Connor stops the video, trying to process it all. “Holy crap! So he founded Proactive Citizenry to protect the world from what he created!”

“And it became the very monster he was afraid of.”

Connor thinks back to something he learned in school. Oppenheimer—the man who created the first nuclear bomb—turned against it in the end and became the bomb’s greatest opponent. What if Rheinschild was the same, speaking out against unwinding, then was silenced—or worse—was silenced before he even had the chance to speak out. Not even the Admiral remembered the man, which means Rheinschild was either already gone or was prevented from speaking out against the Unwind Accord.

Lev reaches over and starts the video again—just a few more seconds of Rheinschild joyfully, naively waxing on about the glorious future he envisioned. “This is just the beginning. If we’re able to regenerate nerve tissue, we can regenerate anything—it’s just a matter of time.”

The interview freezes on his smiling face, and Connor can’t help but feel tremendous sorrow for this man; the secret father of unwinding, who paved a road to a place beyond hell with his good intentions.

“That’s pretty wild,” says Lev, “but how can knowing all this stop unwinding?

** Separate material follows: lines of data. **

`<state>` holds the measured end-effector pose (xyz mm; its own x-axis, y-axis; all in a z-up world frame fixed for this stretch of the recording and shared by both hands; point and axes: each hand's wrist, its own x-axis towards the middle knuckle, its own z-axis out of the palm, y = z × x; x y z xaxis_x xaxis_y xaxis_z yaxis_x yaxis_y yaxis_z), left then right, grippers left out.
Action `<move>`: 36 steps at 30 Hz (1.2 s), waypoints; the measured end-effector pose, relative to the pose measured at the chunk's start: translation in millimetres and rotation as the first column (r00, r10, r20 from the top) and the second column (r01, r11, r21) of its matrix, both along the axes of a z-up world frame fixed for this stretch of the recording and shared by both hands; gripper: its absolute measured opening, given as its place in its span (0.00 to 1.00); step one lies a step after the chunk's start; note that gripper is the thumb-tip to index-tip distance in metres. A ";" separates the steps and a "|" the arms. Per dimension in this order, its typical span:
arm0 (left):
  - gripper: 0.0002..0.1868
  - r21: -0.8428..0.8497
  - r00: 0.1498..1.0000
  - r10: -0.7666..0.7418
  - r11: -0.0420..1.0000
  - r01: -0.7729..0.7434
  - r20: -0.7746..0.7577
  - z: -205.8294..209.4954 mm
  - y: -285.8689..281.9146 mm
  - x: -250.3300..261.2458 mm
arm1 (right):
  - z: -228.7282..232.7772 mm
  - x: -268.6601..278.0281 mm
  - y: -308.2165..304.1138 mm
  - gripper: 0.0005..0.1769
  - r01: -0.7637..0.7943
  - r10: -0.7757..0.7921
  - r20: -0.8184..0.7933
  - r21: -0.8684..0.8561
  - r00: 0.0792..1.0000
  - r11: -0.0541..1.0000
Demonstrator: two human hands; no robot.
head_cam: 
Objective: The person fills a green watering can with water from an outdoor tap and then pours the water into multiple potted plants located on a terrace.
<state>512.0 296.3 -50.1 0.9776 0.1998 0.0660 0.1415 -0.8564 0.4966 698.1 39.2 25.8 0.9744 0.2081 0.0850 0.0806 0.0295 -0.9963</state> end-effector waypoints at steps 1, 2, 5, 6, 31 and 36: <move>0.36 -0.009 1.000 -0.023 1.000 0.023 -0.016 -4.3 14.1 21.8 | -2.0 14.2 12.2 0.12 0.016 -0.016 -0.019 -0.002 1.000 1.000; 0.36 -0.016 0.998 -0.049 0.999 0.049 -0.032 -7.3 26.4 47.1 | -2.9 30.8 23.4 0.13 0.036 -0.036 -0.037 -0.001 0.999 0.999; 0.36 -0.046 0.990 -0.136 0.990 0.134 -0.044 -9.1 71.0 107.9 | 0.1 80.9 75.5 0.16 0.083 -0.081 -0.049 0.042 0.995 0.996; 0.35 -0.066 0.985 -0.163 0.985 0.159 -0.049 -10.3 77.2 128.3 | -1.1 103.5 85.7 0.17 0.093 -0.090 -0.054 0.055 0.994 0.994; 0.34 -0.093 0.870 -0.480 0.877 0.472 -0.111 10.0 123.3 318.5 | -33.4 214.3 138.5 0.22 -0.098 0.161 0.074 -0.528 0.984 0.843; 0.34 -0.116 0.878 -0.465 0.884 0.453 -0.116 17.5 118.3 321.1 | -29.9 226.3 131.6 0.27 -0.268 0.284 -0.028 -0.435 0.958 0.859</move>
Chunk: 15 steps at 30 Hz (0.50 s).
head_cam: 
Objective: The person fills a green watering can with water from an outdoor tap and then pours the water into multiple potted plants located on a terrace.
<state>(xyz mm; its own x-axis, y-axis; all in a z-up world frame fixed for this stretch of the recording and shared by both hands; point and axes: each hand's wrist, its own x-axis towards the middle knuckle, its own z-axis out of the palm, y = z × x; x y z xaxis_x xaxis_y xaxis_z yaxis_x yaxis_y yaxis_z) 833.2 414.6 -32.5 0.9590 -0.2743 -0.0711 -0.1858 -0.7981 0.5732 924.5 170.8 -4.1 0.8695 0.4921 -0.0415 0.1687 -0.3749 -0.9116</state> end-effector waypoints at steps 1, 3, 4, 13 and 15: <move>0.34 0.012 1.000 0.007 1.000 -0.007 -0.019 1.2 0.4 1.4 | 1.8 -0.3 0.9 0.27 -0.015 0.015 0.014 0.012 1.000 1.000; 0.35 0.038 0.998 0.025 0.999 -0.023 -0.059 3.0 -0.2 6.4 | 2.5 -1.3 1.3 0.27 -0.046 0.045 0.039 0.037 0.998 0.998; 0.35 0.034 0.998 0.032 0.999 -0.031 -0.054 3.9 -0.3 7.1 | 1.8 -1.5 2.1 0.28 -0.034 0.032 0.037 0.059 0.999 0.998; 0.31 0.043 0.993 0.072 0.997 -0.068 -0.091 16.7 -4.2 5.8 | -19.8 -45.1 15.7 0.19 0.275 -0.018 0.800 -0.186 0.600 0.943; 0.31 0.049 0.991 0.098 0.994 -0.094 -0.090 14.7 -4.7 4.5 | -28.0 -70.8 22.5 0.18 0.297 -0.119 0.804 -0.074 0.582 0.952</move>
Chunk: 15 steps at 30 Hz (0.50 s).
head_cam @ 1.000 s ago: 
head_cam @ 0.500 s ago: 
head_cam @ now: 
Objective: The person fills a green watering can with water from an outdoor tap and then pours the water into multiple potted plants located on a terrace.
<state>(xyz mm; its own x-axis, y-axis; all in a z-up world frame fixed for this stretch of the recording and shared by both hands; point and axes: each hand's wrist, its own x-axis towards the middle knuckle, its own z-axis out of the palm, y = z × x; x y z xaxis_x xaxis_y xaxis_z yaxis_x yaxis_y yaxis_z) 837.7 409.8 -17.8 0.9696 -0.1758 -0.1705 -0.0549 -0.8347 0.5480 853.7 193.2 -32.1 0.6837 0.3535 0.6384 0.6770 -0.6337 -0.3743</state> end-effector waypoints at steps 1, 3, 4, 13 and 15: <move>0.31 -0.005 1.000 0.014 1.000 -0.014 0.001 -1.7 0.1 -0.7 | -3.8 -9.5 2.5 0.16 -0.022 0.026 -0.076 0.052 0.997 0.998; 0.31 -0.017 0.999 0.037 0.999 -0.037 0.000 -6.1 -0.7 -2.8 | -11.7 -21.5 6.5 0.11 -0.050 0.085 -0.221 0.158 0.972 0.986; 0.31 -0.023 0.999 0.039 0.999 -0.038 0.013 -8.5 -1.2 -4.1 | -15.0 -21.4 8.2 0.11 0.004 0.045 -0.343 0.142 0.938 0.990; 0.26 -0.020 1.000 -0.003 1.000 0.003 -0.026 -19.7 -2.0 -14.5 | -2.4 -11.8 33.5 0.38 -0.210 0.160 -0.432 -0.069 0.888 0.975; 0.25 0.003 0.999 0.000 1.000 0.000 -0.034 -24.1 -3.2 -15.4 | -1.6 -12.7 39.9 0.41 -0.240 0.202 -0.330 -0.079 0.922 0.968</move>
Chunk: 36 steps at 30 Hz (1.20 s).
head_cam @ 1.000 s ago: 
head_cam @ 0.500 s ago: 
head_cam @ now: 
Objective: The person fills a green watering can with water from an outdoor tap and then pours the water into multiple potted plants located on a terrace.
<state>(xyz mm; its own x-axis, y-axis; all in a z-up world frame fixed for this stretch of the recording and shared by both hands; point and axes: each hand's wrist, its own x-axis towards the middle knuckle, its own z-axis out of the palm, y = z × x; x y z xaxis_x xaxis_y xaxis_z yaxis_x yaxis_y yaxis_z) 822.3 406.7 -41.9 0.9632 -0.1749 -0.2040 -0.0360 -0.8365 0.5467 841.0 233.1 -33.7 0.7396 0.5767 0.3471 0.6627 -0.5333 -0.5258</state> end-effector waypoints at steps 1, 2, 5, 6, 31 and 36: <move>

Isn’t that what you said, that finding out about this guy can change life as we know it, or something like that? Even if everyone knew about him, it wouldn’t change a thing.”

Connor shakes his head in frustration. “There’s got to be something we’re missing.”

He scrolls down to the end of the article, where there’s a picture of Rheinschild and his wife in a laboratory—apparently they worked as a team. When Connor reads the caption beneath the photo, his stomach seizes so suddenly, he thinks he might lose both of his Best in the Southwest burgers.

“It couldn’t be. . . .”

“What is it?”

Connor can’t speak for a moment. He looks at the caption again. “His wife. Her name is Sonia!”

Lev doesn’t get it—and why should he? He was never in that first safe house with Connor and Risa. Sonia was the name of the old woman who ran it. Over the years she must have rescued hundreds, maybe thousands, of AWOL Unwinds. Connor enlarges the picture on the screen, and the more he looks at Mrs. Rheinschild, the more certain he is.

It’s the same Sonia!

What was it she said to him? We move in and out of darkness and light all of our lives. Right now, I’m pleased to be in the light. Connor had no idea the burden of darkness she must have been carrying all these years.

“I know that woman,” he tells Lev. “And now I know where we have to go. We’re going back to Ohio.”

Lev grows pale at the suggestion. “Ohio?” The thought of home brings a scorpion’s nest of emotions neither one of them are ready for, but Sonia’s antique shop is in Akron. If there’s more to this picture, she’s the only one who can give it to them.

Bells above the diner’s front door jingle, and a stone-faced deputy saunters in, his eyes immediately scanning the room. While Connor and Lev were absorbed by the news article, two patrol cars had pulled up out front, and officers are all over the stolen Honda.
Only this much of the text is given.